Qué extraño, ella siempre pensó que habría sido un varón. No sabía por qué, pero ésa era la forma en que siempre había imaginado a su hijo.
Oyó el ruido de un coche en la entrada. Heinz. Suspiró, se levantó de la silla y salió hacia el vestíbulo.
13
Domingo, 21 de marzo. Mediodía
Naturpark Harburger Berge, sur de Hamburgo
Los descubrimientos tuvieron lugar casi al mismo tiempo.
El Kommissar Hermann comunicó por radio que habían encontrado dos coches -un lujoso Mercedes deportivo y un VW Golf más viejo- semiocultos en el bosque en el extremo sur del Naturpark. Este tipo era listo. Metódico. Si había conducido con el primer coche hasta aquel sitio, el asesino habría necesitado veinte minutos para regresar andando hasta el secundo. Fabel quería detalles, pero no deseaba discutir el hallazgo por la radio, de modo que llamó a Hermann al móvil.
– Mandaré a Herr Brauner y a su equipo hasta allí apenas luyan terminado aquí. Asegúrese de que el escenario se mantenga protegido.
– Por supuesto -dijo Hermann, y Fabel se dio cuenta de que se había ofendido ligeramente.
– Lo siento -dijo-. Usted ya ha dejado muy claro con su trabajo aquí que sabe cómo preservar una escena. ¿Hay algo allí que le llame la atención?

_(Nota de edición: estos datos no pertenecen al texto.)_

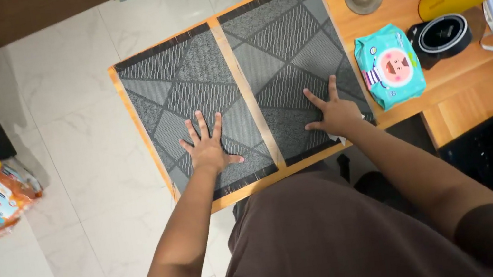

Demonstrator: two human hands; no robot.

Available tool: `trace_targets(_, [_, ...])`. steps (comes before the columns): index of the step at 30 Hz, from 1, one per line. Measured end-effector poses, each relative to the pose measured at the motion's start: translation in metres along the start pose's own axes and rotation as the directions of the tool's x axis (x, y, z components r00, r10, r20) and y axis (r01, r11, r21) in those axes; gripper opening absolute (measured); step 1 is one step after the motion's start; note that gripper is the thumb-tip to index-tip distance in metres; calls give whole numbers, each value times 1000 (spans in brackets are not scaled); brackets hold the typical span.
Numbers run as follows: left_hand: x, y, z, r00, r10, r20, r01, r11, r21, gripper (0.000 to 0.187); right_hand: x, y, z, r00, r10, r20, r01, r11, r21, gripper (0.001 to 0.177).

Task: Cleaning placemats and desk items with wet wipes.

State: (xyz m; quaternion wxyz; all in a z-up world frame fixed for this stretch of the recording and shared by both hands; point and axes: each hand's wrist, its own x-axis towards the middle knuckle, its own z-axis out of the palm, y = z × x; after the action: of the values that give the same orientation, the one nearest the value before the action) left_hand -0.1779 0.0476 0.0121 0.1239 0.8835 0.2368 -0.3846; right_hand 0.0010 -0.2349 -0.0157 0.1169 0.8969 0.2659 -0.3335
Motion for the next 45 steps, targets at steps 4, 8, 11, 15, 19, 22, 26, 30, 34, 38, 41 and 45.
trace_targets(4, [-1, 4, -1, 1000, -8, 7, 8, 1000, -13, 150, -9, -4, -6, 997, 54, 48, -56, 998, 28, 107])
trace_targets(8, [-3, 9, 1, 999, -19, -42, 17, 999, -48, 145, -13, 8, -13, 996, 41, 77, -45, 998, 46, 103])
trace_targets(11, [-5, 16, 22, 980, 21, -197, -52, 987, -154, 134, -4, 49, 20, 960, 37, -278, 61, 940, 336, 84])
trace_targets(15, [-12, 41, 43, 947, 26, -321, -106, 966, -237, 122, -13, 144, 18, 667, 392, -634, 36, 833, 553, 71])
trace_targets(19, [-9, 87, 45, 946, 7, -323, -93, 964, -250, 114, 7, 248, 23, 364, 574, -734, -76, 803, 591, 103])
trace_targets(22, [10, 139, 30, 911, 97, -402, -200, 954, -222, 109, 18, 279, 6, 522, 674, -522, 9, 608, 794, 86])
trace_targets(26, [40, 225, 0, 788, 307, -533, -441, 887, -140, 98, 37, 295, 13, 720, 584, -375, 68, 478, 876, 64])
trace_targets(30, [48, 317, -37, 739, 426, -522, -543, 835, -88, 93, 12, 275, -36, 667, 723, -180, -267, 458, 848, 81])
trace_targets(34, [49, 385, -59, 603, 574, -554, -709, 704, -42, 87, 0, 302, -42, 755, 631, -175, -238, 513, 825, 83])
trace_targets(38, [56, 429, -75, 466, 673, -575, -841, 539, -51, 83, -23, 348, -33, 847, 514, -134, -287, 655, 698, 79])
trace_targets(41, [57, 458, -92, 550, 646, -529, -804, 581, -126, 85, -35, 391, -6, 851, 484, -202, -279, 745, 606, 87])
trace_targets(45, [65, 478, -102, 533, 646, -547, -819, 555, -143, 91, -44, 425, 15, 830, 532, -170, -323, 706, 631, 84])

– El Mercedes es la escena del crimen, como suponía. Pongámoslo de esta manera: el tapizado ya no volverá a ser como antes. Hay un maletín en el asiento trasero. Es muy posible que podamos obtener alguna identificación de él, pero evidentemente aún no lo hemos tocado. Hemos comprobado el número de placa; el coche está a nombre de una empresa, Backstube Albertus, ubicada en Bostelbek, en la zona de Heimfeld de la ciudad. He hecho que se comuniquen con ellos para averiguar quién lo conduce. Por el momento sólo decimos que lo hemos encontrado abandonado. El Golf pertenece a una tal Hanna Grünn. Está registrado en un domicilio de Buxtehude.
– Bien. Iré con Herr Brauner cuando terminemos aquí.
– Hay algo extraño -dijo Hermann-. Casi daría la impresión de que no tenía muchas ganas de esconder los coches. Podría haberlos quemado.
– No… -dijo Fabel-. Sólo estaba ganando un poco de tiempo. Poniendo más distancia entre nosotros y él. Quería que viéramos dónde los mató. Sólo que quería que lo hiciéramos cuando a él le convenía.
Fue Holger Brauner quien hizo el otro descubrimiento. Guió a Fabel de regreso hasta el aparcamiento principal y los bordes del bosque. Había un sitio donde la maleza estaba menos crecida y, después de empujar unas ramas, ambos llegaron a un sendero estrecho, ni siquiera lo bastante ancho como para formar un cortafuegos. Alguna vez había sido un segundo camino hacia el claro, pero tan estrecho que evidentemente estaba pensado sólo para caminantes o ciclistas, o simplemente como un acceso. Fabel soltó una maldición cuando los zapatos color tostado por los que tanto había pagado en Londres se hundieron en la turba.